Compared to placebo treatment, treatment with hydroxyurea resulted in a significant decrease in the yearly rate of painful crises, the yearly rate of painful crises requiring hospitalization, the incidence of chest syndrome, the number of patients transfused, and units of blood transfused. Hydroxyurea treatment significantly increased the median time to both first and second painful crises.
Although patients with 3 or more painful crises during the preceding 12 months were eligible for the study, most of the benefit in crisis reduction was seen in the patients with 6 or more painful crises during the preceding 12 months.
| PERCENT CHANGE|
|* A painful crisis was defined in the study as acute sickling-related pain that resulted in a visit to a medical facility, that lasted more than 4 hours, and that required treatment with a parenteral narcotic or NSAID. Chest syndrome, priapism, and hepatic sequestration were also included in this definition.|
|Median yearly rate of painful crises*||2.5||4.6||-46||=0.001|
|Median yearly rate of painful crises requiring hospitalization||1.0||2.5||-60||=0.0027|
|Median time to first painful crisis (months)||2.76||1.35||+104||=0.014|
|Median time to second painful crisis (months)||6.58||4.13||+59||=0.0024|
|Incidence of chest syndrome (# episodes)||56||101||-45||=0.003|
|Number of patients transfused||55||79||-30||=0.002|
|Number of units of blood transfused||423||670||-37||=0.003|
No deaths were attributed to treatment with hydroxyurea, and none of the patients developed neoplastic disorders during the study.

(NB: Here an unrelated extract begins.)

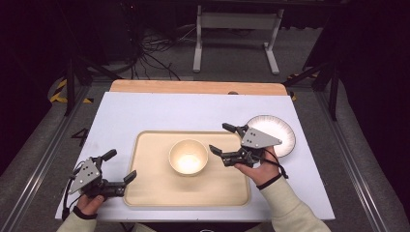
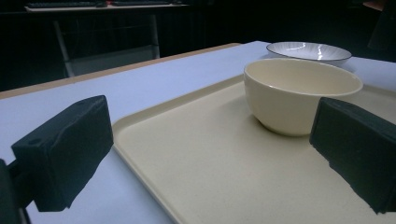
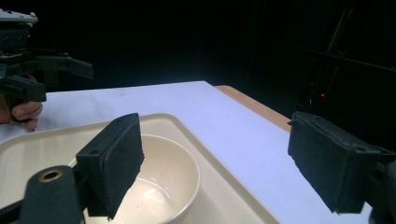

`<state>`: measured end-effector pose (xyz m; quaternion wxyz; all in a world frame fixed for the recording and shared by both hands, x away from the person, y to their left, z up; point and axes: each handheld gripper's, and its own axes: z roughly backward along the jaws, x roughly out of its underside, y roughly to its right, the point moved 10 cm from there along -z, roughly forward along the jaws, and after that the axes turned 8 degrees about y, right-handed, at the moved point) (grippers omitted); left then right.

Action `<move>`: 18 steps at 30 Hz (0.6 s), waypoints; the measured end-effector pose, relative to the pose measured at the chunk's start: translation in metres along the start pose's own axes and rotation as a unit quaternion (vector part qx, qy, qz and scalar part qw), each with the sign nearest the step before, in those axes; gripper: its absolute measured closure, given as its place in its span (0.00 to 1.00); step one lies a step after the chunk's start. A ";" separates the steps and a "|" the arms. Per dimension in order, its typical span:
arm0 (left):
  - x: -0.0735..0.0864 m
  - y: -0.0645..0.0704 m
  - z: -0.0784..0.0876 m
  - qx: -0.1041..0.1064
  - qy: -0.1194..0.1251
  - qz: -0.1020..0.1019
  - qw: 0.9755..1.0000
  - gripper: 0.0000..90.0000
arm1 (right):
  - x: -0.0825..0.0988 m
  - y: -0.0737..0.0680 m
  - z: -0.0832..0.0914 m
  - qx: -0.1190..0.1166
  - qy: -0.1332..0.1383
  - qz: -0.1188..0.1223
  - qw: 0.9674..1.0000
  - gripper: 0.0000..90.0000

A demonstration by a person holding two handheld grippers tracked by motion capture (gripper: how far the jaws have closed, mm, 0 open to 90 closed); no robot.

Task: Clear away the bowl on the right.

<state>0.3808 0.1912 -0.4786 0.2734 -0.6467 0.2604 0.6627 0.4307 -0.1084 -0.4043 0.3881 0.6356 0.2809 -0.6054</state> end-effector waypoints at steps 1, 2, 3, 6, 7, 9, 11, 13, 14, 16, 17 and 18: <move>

Treatment was permanently stopped for medical reasons in 14 hydroxyurea-treated (2 patients with myelotoxicity) and 6 placebo-treated patients. (See ADVERSE REACTIONS.)
In patients with SCA treated with hydroxyurea, fetal hemoglobin (HbF) increases 4 to 12 weeks after initiation of treatment. In general, average HbF levels correlate with dose and plasma level with possible plateauing at higher dosages.
A clear relation between reduction in crisis frequency and increased HbF or F-cell levels has not been demonstrated. The dose-related cytoreductive effects of hydroxyurea, particularly on neutrophils, was the factor most strongly correlated with reduced crisis frequency.